全裸のうら若き男女が「温泉に乗る」奇妙な冒険短編。欲望を掻き立てられるも、満たされない筒井康隆の『エロチック街道』

文芸・カルチャー

更新日:2023/11/21

エロチック街道
エロチック街道』(筒井康隆/新潮社)

 たとえば今、相当な空腹に襲われてぺこぺこだとする。歩いていると目の前に中華料理屋の扉が開き、中からにんにくと胡椒のきいたよだれの出る匂いが鼻をくすぐってくる。しかし店に入ると、ラストオーダーが過ぎていて食べられないと言われる。美味そうにチャーハンや酢豚を食べるお客を横目に、呆然と立ち尽くすしかない……。

 そういった欲望を中途半端に掻き立てられた後に、お預けにされるような飢餓感……満たされずにもどかしく煩悶することはないだろうか。

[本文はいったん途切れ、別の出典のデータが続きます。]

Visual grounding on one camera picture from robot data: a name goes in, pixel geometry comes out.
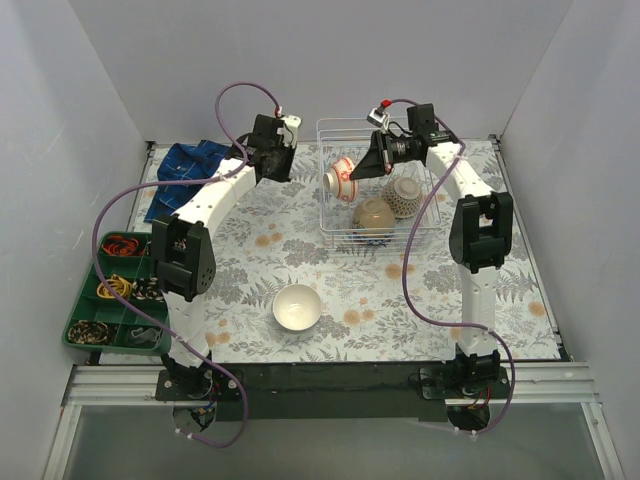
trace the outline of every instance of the floral pattern
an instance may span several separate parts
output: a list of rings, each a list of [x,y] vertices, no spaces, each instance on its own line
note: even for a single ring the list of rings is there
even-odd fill
[[[168,149],[156,150],[147,180]],[[487,141],[468,142],[467,159],[493,188],[504,190],[500,166]],[[219,226],[214,238],[217,273],[205,294],[207,341],[218,362],[334,362],[448,360],[459,329],[421,322],[406,306],[404,255],[384,246],[325,248],[319,227],[317,147],[301,144],[292,182],[262,180]],[[140,196],[133,228],[143,223],[152,191]],[[460,319],[458,267],[448,236],[454,204],[437,195],[442,222],[409,264],[409,291],[416,306],[438,320]],[[323,314],[309,331],[282,330],[271,313],[277,292],[292,283],[314,288]],[[514,222],[513,247],[496,289],[496,331],[516,358],[559,358],[554,333],[522,234]],[[159,359],[146,361],[157,363]],[[143,363],[144,358],[105,354],[102,363]]]

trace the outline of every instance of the blue cloth
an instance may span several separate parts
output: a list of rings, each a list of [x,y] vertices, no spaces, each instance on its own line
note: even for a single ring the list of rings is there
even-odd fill
[[[158,180],[197,180],[213,177],[229,147],[202,140],[197,147],[174,144],[158,168]],[[158,187],[144,221],[151,223],[159,215],[171,215],[191,200],[202,185]]]

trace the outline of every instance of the tabletop
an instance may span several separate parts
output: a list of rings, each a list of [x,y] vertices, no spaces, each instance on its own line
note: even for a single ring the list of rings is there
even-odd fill
[[[157,149],[146,180],[156,179],[168,149]],[[213,360],[244,362],[340,362],[449,360],[457,328],[429,325],[406,306],[400,276],[403,253],[384,247],[328,248],[319,225],[317,146],[300,144],[292,182],[262,180],[221,223],[213,239],[217,272],[206,292],[207,341]],[[465,155],[485,182],[504,191],[504,175],[489,141],[469,141]],[[141,195],[133,229],[143,222],[154,188]],[[458,266],[448,246],[454,203],[436,196],[441,223],[409,259],[412,299],[429,318],[459,321]],[[318,323],[303,333],[284,331],[271,312],[278,291],[301,283],[322,299]],[[513,245],[497,283],[496,331],[515,358],[560,355],[547,307],[517,221]],[[104,354],[102,364],[159,362],[157,358]]]

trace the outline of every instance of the dish rack
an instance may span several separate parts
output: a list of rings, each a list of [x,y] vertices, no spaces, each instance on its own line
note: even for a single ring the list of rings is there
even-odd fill
[[[406,117],[392,118],[403,128],[407,128]],[[409,232],[416,219],[396,218],[395,227],[384,235],[376,235],[377,229],[359,229],[352,226],[353,213],[356,206],[363,200],[380,196],[382,189],[390,181],[398,177],[410,177],[422,188],[423,198],[433,189],[434,181],[431,171],[420,162],[401,163],[394,167],[390,175],[369,178],[358,181],[358,195],[356,199],[347,203],[338,200],[325,190],[322,178],[331,165],[343,156],[348,156],[355,164],[364,157],[369,150],[371,133],[375,130],[371,124],[361,118],[323,118],[317,122],[318,133],[318,165],[320,169],[320,230],[327,248],[338,251],[350,247],[383,247],[385,250],[404,250]],[[440,225],[440,208],[438,202],[431,202],[416,232],[414,244],[419,244],[426,234]]]

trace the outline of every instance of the gray wall
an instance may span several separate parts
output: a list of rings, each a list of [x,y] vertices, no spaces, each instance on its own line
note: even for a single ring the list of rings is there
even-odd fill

エロチック街道』(筒井康隆/新潮社)の表題作は、まさに好き勝手に我々の欲望を掻き立てておきながら、食事の盛られた皿をいきなり取り上げ、飢餓感を植えつけてくるような短編だ。ただし、エロチック街道という題名だからといって、むやみやたらに「性欲」だけを刺激するような、そんな内容と決めつけてはいけない。これは、あらゆる欲を刺激する物語なのだ。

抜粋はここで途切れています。